What that proverb forgot to include was the end part. “Don’t poke the bear… unless you’re actually a much larger bear,” which was an addendum to that age-old aphorism that the “Big Aristotle” knew quite well. It was the part that Lou might regret not having learned earlier.
Now don’t get me wrong. Shaq and Lou have a very amicable relationship. Shaq makes good-natured quips towards Lou at practice, which is a sign in his “Shaq-i-verse” that he likes you. Shaq praises Lou’s effort and energy to the press, appointed him to his “LPC” (the reserves that help him with his player-introduction antics) and even served as his back-up dancer when Lou performed “Ice, Ice, Baby” at the annual Suns & Stars Gala.
The former MVP even gave Lou the nickname “Lightning Lou.” When one Suns.com staffer (not it) suggested that we open Lou’s nickname search (ok, maybe it) to include such gems as “2 Live Lou” and “Lou Skywalker,” Shaq stringently rebuffed the idea, threatening the Suns.com staffer at the mere insinuation of taking his beloved “Lightning Lou” naming rights away from him. You see when Shaq gives you a nickname, you have to adopt it. It’s a rule.

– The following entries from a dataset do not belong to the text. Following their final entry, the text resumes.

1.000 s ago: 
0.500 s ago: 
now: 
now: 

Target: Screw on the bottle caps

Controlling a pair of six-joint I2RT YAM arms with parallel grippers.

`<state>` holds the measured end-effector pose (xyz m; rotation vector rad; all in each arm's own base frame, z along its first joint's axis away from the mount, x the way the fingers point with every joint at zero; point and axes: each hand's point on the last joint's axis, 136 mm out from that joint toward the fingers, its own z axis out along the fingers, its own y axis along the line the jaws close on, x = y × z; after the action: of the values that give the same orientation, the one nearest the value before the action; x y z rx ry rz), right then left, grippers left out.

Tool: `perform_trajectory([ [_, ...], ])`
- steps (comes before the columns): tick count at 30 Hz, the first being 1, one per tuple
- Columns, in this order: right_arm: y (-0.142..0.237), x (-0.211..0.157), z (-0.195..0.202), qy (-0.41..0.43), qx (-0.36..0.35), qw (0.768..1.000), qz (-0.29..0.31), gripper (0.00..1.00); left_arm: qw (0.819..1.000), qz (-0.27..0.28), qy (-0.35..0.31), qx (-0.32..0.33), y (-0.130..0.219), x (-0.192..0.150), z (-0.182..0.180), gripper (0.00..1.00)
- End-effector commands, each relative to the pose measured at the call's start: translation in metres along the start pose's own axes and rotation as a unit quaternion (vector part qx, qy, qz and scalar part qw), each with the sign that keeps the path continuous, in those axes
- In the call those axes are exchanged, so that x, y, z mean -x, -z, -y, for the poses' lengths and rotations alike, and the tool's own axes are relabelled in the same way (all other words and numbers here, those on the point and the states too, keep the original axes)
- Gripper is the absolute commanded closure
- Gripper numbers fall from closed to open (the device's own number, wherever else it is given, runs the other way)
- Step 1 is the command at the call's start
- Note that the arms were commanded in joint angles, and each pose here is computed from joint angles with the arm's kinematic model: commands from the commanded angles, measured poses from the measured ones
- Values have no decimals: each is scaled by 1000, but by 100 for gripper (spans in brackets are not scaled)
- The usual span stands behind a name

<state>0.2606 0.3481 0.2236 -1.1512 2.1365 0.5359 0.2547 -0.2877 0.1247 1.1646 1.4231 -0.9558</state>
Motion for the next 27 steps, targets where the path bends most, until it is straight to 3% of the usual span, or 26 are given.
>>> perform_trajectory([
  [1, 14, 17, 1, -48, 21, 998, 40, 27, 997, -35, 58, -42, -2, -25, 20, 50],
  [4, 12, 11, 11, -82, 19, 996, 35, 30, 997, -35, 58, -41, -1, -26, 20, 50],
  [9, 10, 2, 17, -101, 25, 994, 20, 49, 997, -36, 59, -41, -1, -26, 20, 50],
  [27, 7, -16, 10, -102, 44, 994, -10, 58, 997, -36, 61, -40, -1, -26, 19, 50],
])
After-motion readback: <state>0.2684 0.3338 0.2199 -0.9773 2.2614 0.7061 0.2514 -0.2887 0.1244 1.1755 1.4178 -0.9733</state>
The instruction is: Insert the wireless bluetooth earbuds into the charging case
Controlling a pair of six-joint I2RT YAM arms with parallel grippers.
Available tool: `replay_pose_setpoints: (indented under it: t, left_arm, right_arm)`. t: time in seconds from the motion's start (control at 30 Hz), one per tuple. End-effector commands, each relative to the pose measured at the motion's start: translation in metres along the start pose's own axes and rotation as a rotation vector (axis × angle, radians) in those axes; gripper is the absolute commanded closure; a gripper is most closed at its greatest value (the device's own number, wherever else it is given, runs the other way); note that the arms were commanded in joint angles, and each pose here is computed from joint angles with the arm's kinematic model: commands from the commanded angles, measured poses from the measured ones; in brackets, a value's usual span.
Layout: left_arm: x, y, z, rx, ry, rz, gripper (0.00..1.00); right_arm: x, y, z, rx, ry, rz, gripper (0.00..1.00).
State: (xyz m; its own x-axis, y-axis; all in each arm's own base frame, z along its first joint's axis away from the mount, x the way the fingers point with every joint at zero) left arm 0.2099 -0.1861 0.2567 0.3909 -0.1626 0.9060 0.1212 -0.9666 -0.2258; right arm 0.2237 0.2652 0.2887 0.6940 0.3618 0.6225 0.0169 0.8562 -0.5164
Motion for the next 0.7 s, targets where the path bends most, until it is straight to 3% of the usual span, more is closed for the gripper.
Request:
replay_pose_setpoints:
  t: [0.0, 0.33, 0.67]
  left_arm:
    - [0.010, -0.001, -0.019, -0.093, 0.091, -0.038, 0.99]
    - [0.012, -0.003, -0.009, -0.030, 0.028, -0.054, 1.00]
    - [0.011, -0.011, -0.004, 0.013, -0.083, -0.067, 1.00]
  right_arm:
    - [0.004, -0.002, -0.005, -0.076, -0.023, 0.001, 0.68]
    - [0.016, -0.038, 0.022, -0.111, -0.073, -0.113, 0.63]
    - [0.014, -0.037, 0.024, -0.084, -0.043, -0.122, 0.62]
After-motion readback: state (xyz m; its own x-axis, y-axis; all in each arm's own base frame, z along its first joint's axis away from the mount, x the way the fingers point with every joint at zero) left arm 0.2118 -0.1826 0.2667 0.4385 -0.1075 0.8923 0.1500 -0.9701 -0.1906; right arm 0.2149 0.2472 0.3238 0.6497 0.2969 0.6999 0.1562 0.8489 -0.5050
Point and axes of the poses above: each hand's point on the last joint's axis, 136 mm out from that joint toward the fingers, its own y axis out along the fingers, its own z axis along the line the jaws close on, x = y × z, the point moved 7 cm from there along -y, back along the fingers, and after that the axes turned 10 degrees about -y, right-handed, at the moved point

So maybe it was the comfort level that Lou felt towards Shaq, the increased confidence he’s developed with more playing time or maybe just repressed antipathy towards O’Neal’s pranks that caused Lou to strategize his plot for revenge. Well, whatever it was, it worked.
After the Suns defeated the Grizzlies on Monday in their second-to-last game of the season, I was performing my customary postgame duties of interviewing players in the locker room when I saw Lou making a bee-line towards the exit.
Usually Lou, who likes to snarf down postgame food at his locker, was making a not-so-customary move to scamper out, so I stopped him to see what was up. After chatting for a few minutes, Lou revealed to me his master plan to exact revenge on Shaq.
He said, “Don’t tell anyone, but I’m going to get Shaq back after practice tomorrow. I’m calling it ‘Operation Condor.’”
I said, “Oh, no. So the dolphins are in the Jacuzzi?”
He nodded with a glimmer of mania in eye.
With my curiosity and desire to see Shaq get “punk’d” outweighing my impartial journalistic instincts, I pressed further.
“Do you need me to help you get videotape surveillance of it?” I inquired.
“Nah, I got it covered,” he said with a wry smile. “I’m going to have it videotaped.”
Again, with my morality folding like a lawn chair, I proposed, “Hey, we could video it, send it to TMZ and split the profits 50/50.” (of course splitting the profits with the team and Suns Managing Partner Robert Sarver… did I mention I love my job?)
Lou agreed and we decided to resume our strategy of the media coverage in the morning. So let’s fast forward to after practice today.
With the full Suns.com entourage alerted to Lou’s shenanigans, our forces staked out Shaq’s “police van” in anticipation of what was about to go down. I stayed by the locker room to remain as a look-out for the Shaqtus.
The beauty of the whole prank lied in the A&E camera crew that was following him. A&E, which is shooting a reality show pilot about Shaq, was following him to his van and keeping him distracted. As he walked by me, he stared at me bewilderingly, and I smiled and pretended that I was working on my Blackberry (really, I alerted the others that he was on his way).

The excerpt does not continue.